Your goal: Below are records; copy every line among them that contains the word "comes".

::::::::

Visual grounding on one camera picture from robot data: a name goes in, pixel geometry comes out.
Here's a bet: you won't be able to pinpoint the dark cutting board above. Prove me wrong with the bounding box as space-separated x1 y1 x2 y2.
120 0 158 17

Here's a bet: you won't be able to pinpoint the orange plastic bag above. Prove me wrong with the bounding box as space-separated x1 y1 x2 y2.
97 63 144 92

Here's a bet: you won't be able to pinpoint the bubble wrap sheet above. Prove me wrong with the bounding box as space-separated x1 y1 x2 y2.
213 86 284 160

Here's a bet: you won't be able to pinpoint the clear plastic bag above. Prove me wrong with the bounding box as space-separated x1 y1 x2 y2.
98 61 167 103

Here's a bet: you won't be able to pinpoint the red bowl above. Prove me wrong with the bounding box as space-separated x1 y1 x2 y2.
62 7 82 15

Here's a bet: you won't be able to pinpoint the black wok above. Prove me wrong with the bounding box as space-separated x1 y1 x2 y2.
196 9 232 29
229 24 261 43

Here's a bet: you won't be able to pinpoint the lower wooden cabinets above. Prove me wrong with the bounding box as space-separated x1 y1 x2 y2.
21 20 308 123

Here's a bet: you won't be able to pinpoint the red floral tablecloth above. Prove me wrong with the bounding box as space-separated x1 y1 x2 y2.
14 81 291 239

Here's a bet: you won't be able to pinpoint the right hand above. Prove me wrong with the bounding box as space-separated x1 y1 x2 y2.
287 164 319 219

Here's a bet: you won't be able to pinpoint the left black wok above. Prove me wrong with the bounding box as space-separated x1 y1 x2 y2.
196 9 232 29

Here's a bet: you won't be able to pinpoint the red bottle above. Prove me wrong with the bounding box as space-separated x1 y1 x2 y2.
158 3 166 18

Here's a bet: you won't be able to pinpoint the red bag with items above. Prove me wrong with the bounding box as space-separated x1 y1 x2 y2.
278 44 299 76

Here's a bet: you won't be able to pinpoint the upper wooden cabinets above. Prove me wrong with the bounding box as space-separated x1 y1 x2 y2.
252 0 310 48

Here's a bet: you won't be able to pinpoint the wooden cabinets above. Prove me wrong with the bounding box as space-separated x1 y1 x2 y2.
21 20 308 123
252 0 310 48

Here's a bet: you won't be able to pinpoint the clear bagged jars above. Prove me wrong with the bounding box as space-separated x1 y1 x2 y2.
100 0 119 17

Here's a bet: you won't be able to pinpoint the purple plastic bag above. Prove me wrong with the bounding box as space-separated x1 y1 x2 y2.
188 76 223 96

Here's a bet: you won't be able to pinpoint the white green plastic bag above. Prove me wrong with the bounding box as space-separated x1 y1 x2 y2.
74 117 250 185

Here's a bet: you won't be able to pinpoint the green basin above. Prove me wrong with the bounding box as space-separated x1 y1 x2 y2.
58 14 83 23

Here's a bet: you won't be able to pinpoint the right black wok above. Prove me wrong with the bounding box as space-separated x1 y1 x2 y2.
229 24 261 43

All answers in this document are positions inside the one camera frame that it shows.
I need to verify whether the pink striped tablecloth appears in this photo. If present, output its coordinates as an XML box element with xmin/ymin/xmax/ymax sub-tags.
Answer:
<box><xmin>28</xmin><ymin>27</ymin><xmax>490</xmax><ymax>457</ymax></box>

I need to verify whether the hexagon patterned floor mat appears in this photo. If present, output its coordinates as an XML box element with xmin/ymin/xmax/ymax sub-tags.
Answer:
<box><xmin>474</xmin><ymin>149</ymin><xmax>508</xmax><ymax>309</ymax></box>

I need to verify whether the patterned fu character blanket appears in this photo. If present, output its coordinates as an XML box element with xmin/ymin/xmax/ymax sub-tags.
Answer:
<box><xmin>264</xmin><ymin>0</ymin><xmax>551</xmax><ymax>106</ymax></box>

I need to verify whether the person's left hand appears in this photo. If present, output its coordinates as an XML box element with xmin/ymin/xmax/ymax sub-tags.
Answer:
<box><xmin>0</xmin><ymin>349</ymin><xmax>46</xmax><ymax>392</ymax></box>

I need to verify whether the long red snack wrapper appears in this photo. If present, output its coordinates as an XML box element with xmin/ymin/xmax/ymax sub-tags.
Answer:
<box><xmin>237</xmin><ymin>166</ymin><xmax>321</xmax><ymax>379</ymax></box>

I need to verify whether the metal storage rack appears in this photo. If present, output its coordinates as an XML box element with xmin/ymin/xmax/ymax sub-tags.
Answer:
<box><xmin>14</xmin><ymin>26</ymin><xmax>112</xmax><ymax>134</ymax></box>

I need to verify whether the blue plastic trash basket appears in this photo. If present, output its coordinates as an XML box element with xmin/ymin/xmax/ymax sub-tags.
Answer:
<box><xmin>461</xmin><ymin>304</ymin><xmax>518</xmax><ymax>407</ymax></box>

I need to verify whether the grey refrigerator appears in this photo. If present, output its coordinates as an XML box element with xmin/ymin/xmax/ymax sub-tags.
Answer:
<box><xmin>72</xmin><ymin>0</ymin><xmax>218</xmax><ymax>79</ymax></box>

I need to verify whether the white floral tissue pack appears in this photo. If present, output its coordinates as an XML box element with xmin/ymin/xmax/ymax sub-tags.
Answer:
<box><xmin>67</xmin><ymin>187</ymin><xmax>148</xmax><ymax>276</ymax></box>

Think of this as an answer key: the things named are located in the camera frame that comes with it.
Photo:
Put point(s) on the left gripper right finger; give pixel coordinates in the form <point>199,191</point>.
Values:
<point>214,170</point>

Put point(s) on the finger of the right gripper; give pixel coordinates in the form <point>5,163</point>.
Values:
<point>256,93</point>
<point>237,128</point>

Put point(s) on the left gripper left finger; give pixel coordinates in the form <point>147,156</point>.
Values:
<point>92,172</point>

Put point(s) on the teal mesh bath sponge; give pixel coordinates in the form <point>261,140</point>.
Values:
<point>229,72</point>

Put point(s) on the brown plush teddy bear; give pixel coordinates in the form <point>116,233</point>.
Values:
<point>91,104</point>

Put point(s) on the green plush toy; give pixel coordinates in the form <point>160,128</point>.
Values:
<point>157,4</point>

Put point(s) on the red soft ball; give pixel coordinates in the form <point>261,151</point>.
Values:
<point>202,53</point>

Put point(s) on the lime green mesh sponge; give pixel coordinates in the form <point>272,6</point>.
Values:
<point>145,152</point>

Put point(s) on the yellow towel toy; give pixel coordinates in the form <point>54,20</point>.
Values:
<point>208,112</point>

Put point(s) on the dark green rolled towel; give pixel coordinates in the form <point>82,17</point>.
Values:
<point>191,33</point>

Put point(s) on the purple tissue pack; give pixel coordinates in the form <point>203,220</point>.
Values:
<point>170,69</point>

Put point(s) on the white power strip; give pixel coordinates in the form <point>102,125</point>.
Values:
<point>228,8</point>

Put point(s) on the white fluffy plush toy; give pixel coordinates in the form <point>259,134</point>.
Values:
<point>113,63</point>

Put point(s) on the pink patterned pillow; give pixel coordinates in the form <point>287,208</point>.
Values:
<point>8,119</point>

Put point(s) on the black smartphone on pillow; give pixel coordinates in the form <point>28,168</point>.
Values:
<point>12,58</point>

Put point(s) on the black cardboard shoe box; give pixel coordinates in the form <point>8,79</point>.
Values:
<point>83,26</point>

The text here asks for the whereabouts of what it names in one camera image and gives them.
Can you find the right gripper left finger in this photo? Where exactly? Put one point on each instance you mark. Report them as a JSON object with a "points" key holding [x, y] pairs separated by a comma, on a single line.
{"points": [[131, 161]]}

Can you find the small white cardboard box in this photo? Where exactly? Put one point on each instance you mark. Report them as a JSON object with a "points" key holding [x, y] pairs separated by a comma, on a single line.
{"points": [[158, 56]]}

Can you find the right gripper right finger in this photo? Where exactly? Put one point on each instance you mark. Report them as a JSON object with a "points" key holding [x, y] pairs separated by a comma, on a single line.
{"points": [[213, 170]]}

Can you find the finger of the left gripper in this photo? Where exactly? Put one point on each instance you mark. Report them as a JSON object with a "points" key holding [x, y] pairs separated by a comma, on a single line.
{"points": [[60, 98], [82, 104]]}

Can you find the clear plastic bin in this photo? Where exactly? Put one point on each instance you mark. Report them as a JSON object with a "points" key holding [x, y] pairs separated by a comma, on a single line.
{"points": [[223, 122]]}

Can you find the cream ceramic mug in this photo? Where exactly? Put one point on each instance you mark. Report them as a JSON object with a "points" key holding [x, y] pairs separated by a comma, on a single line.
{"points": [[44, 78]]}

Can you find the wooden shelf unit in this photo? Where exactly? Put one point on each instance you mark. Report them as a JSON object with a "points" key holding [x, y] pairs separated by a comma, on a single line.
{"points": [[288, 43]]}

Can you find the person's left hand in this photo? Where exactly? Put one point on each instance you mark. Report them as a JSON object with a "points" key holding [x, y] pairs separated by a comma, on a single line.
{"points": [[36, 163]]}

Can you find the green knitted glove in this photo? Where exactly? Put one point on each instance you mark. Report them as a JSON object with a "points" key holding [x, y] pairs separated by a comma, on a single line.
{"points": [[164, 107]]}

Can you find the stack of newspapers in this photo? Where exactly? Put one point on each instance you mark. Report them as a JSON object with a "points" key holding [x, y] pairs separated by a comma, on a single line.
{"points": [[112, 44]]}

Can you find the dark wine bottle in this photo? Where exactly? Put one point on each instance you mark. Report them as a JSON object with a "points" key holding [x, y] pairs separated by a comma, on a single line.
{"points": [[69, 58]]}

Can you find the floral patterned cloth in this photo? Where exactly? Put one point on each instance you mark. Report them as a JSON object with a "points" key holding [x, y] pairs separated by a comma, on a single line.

::::::::

Solution:
Visual grounding on one camera picture from robot data: a name goes in, pixel geometry comes out.
Think of this as an answer key: the things named are located in the camera frame that comes with it.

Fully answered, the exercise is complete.